Anke Engelke: Männer haben Angst vor mächtigen Frauen

Anke Engelke fordert mehr Dialog zwischen den Geschlechtern. Die 50-jährige Powerfrau interessiert sich sehr für die Gender-Debatte und hat bereits ihre eigene Analyse zu dem gesellschaftspolitischen Problem aufgestellt.
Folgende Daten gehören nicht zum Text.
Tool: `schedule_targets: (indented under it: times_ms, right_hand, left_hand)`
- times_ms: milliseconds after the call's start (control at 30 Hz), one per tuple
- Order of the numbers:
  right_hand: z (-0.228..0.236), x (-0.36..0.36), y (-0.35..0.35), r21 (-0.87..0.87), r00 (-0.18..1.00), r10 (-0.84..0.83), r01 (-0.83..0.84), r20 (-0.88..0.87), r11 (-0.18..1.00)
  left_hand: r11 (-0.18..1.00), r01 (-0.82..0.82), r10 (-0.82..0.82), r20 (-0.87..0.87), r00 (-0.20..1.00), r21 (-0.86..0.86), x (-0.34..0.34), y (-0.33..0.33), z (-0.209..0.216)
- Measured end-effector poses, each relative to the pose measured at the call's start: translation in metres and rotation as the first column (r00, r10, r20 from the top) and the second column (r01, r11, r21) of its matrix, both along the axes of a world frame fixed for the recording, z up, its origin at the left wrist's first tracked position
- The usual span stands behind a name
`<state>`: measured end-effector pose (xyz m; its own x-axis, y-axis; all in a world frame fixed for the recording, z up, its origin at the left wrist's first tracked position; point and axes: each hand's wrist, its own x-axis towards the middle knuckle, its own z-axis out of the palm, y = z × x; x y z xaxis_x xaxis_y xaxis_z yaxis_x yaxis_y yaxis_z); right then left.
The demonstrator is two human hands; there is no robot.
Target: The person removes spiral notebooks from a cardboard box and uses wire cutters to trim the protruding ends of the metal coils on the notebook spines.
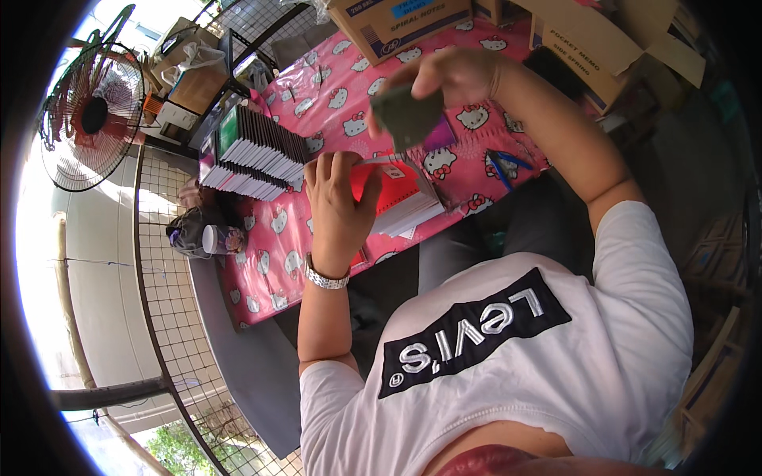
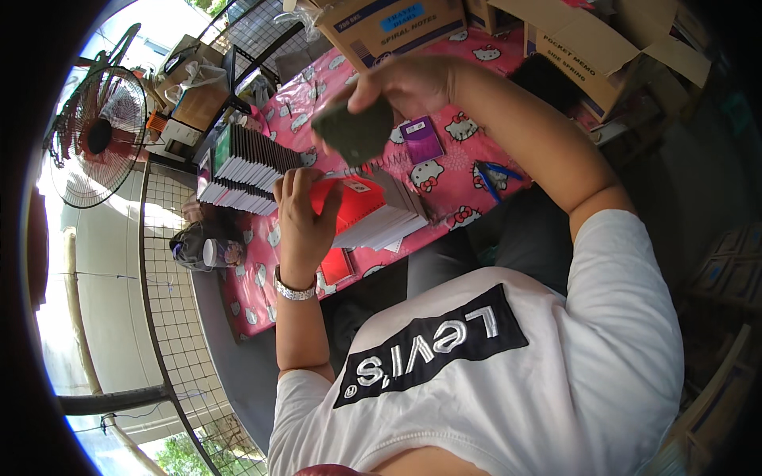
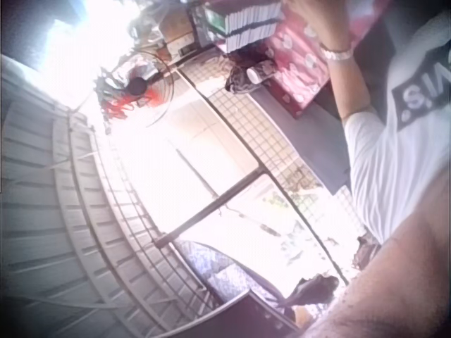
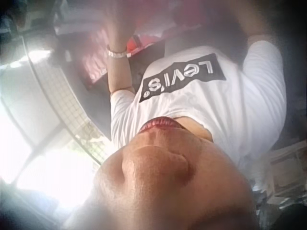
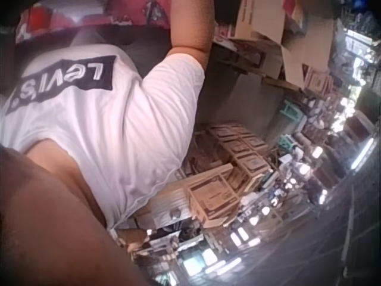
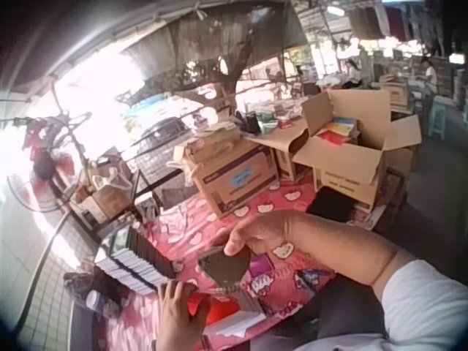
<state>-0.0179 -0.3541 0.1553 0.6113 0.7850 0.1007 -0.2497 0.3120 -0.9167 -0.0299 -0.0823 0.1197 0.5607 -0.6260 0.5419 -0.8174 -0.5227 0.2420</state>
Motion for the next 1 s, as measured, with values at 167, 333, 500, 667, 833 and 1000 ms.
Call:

Anke Engelke: Männer haben Angst vor mächtigen Frauen

„Ich glaube, der Kern aller Konflikte ist Angst. Männer befürchten, dass ihnen etwas weggenommen wird, und Frauen fürchten sich davor, dass man sie unterschätzt. Das ist in unserem kleinen Leben genauso wie in der Weltpolitik oder am Arbeitsplatz. Wenn Menschen durchdrehen und unsachlich, unfair und asozial werden, dann, weil sie Angst haben.“

Und die beliebte TV-Lady weiß leider nur zu gut: „Alle haben mal Angst, ich auch, und dann reden wir Unsinn und verhalten uns dumm.“ Das wichtigste sei, dass eine Kultur der Offenheit und Toleranz herrsche. Die dreifache Mutter appeliert deshalb: „Lasst jeden so leben, wie er will, so lange es nicht auf Kosten anderer geht. Dann muss niemand mehr Angst haben.“

Genau so ist sie der festen Überzeugung, dass Frauen wie Männer nur nach ihrer Persönlichkeit und ihrer Kompetenz bewertet werden sollten: „Ist das Geschlecht nicht wurscht, wenn es um Klugheit geht, um Talent, Wissen und um Witz? Wenn jemand etwas 1a macht, weil er leidenschaftlich und saugut ist, ist es mir doch egal, ob das ein Mann oder eine Frau ist.“ Außerdem verrät der Fernseh-Star im Gespräch mit ‚GQ‘, wie er es geschafft hat, in die hart umgekämpfte Comedy-Branche einzusteigen. Als mit nur 1,65 Metern „sehr kleine“ Frau sei sie nämlich nie wirklich wahrgenommen worden: „Dann lernt man, wie man Menschen auf anderem Weg auf sich aufmerksam macht.“ Größe, Geschlecht, Aussehen – all das sind schließlich doch nur oberflächliche Attribute, die nicht ausreichen, um eine Person zu definieren.